Павлович посмотрел на меня пристально и спросил:
– Партиец?
– Нет, свои.
– Ну, значит, мы познакомились… Тогда я пойду сниму зубы, а то жмут, как тесные сапоги.
Он скрылся за занавеской и скоро появился счастливый:
– По такому поводу…
Я полез в рюкзак. Маня, метнув лукавый взгляд, поставила на стол соленые грузди и картошку.
– Говорила ему: не ходи, обманут. Теперь гляди – без зубов, а все равно в партии.
Павлович махнул рукой и стал разливать.
Баобаб
Что остается от детства? Длинный день, долгое лето, бесконечная жизнь впереди и краткая внезапная мысль, рождающая оторопь и обиду: неужели кто-то будет гонять в футбол под окном, строить шалаш из декораций в театральном дворе, лежать на нагретом солнцем песке в невидимом стоячем облаке запахов полыни и скошенной травы, а меня не будет?
Ты, маленький и резвый, бежишь мимо ползущего времени и все успеваешь. Как хорошо, как весело любое занятие. Как радостно всё учит тебя. Хоть молотьба овса, хоть школа. Как занимательны друзья, как много обретений, узнаваний, открытий. Разочарования легки и выносимы.

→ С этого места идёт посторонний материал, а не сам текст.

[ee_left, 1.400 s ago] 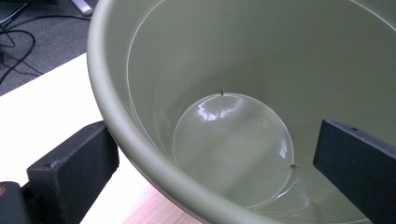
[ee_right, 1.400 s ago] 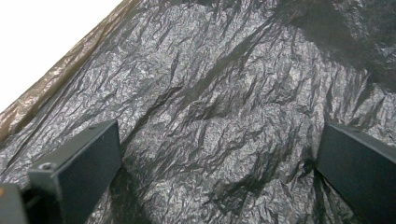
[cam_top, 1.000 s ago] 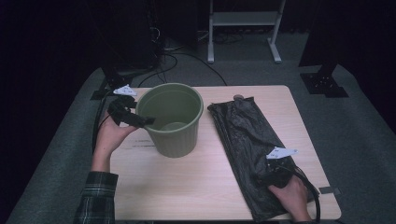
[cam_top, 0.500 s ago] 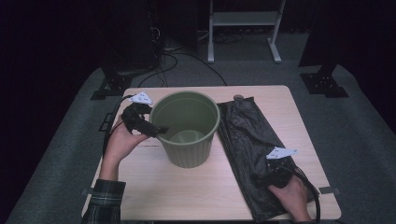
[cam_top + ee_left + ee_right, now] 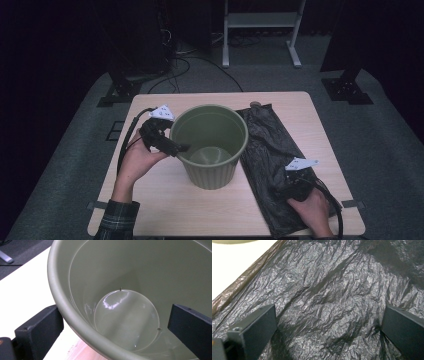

Влюбленности – до холода в животе. Впрочем, это уже юность, или молодость, и время разгоняется помаленьку.
Взрослеем. Движения твои затормаживаются. Начинается период усилий и потерь.
Ну, не совсем один. Просто поиск ленив, а время споро, и уносит тех, кто привязан не крепко. Перебери узы. Еще многое есть, хотя глаз обрел несвойственное – видеть не то, что снаружи, а то, что внутри. Откуда во мне Мадагаскар? И это одинокое дерево? Ах ты, милый! Это знак? Нет-нет, это баобаб. Какой толстый гладкий ствол, какая веселая панковская прическа на макушке, сколько влаги он накопил. (Вода – жизнь!)